**REQUIREMENT:** Return every line below exactly as written.

GIVEN RECORDS section start

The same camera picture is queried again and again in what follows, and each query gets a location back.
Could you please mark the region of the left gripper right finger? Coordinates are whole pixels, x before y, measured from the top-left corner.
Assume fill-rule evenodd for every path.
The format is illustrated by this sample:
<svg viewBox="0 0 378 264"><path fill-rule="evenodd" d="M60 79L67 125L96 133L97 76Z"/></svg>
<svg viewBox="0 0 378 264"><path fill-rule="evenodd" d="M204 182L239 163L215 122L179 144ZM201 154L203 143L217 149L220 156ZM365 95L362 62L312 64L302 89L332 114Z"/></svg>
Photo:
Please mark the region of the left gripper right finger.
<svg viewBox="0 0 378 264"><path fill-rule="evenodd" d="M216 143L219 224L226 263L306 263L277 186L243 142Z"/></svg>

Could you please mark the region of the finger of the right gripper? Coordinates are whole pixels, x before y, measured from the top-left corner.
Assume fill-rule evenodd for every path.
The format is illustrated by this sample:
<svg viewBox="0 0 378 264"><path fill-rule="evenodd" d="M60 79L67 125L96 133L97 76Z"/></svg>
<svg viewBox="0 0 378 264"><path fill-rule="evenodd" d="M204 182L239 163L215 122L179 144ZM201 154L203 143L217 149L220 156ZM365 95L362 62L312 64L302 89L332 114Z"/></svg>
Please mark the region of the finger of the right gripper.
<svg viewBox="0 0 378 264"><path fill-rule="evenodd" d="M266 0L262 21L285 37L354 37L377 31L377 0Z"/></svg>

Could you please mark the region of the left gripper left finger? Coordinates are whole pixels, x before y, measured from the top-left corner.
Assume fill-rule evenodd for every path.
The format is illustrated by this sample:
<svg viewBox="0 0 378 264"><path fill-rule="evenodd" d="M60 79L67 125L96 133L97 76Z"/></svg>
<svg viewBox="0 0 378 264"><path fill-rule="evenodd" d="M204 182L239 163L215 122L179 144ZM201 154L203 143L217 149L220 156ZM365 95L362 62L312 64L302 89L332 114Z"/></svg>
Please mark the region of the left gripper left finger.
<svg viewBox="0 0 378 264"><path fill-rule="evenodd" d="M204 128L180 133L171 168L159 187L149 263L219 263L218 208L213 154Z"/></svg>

GIVEN RECORDS section end

**REPLY:**
The same camera picture is queried again and again in what follows, and each query gets a location back.
Could you please mark the region of the left gripper right finger? Coordinates are whole pixels, x before y, measured from the top-left corner.
Assume fill-rule evenodd for every path.
The format is illustrated by this sample:
<svg viewBox="0 0 378 264"><path fill-rule="evenodd" d="M60 79L67 125L96 133L97 76Z"/></svg>
<svg viewBox="0 0 378 264"><path fill-rule="evenodd" d="M204 182L239 163L215 122L179 144ZM201 154L203 143L217 149L220 156ZM365 95L362 62L312 64L302 89L332 114Z"/></svg>
Photo:
Please mark the region of the left gripper right finger.
<svg viewBox="0 0 378 264"><path fill-rule="evenodd" d="M216 143L219 224L226 263L306 263L277 186L243 142Z"/></svg>

Could you please mark the region of the finger of the right gripper? Coordinates are whole pixels, x before y, measured from the top-left corner.
Assume fill-rule evenodd for every path.
The format is illustrated by this sample:
<svg viewBox="0 0 378 264"><path fill-rule="evenodd" d="M60 79L67 125L96 133L97 76Z"/></svg>
<svg viewBox="0 0 378 264"><path fill-rule="evenodd" d="M204 182L239 163L215 122L179 144ZM201 154L203 143L217 149L220 156ZM365 95L362 62L312 64L302 89L332 114Z"/></svg>
Please mark the region of the finger of the right gripper.
<svg viewBox="0 0 378 264"><path fill-rule="evenodd" d="M266 0L262 21L285 37L354 37L377 31L377 0Z"/></svg>

Could you please mark the region of the left gripper left finger? Coordinates are whole pixels, x before y, measured from the top-left corner.
Assume fill-rule evenodd for every path.
The format is illustrated by this sample:
<svg viewBox="0 0 378 264"><path fill-rule="evenodd" d="M60 79L67 125L96 133L97 76Z"/></svg>
<svg viewBox="0 0 378 264"><path fill-rule="evenodd" d="M204 182L239 163L215 122L179 144ZM201 154L203 143L217 149L220 156ZM365 95L362 62L312 64L302 89L332 114Z"/></svg>
Please mark the region of the left gripper left finger.
<svg viewBox="0 0 378 264"><path fill-rule="evenodd" d="M204 128L180 133L171 168L159 187L149 263L219 263L218 208L213 154Z"/></svg>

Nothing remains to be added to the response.